TASK ITEM: Every line below that holds the string "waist" should be copied out.

INFORMATION SUPPLIED:
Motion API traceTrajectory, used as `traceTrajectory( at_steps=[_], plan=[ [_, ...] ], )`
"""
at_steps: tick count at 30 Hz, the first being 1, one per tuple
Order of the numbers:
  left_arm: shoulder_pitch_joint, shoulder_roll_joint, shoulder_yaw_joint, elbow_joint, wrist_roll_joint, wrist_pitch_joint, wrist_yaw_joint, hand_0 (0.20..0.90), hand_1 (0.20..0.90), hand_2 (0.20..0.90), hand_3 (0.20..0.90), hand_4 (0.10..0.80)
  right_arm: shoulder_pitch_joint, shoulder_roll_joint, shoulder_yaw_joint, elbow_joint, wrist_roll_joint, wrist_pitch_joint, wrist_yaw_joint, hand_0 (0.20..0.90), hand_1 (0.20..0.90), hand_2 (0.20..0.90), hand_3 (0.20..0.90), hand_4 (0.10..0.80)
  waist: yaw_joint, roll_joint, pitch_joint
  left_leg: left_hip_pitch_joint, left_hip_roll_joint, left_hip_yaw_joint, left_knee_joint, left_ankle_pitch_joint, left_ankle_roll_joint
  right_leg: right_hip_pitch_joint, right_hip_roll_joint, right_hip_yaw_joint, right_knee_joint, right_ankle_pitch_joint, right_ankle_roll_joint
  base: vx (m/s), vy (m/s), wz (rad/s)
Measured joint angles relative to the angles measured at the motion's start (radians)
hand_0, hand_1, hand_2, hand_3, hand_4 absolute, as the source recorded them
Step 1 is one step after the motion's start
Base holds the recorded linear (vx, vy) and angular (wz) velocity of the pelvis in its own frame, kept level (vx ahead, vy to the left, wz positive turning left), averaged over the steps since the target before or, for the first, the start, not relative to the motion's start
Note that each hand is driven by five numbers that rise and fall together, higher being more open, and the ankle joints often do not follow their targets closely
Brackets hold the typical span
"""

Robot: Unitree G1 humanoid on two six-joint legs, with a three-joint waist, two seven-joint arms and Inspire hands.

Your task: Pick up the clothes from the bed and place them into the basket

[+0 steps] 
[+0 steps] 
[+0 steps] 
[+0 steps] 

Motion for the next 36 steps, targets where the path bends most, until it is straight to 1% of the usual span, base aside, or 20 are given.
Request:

SOLUTION TO THIS EXERCISE:
  waist: yaw_joint, roll_joint, pitch_joint
Robot: Unitree G1 humanoid on two six-joint legs, with a three-joint waist, two seven-joint arms and Inspire hands.

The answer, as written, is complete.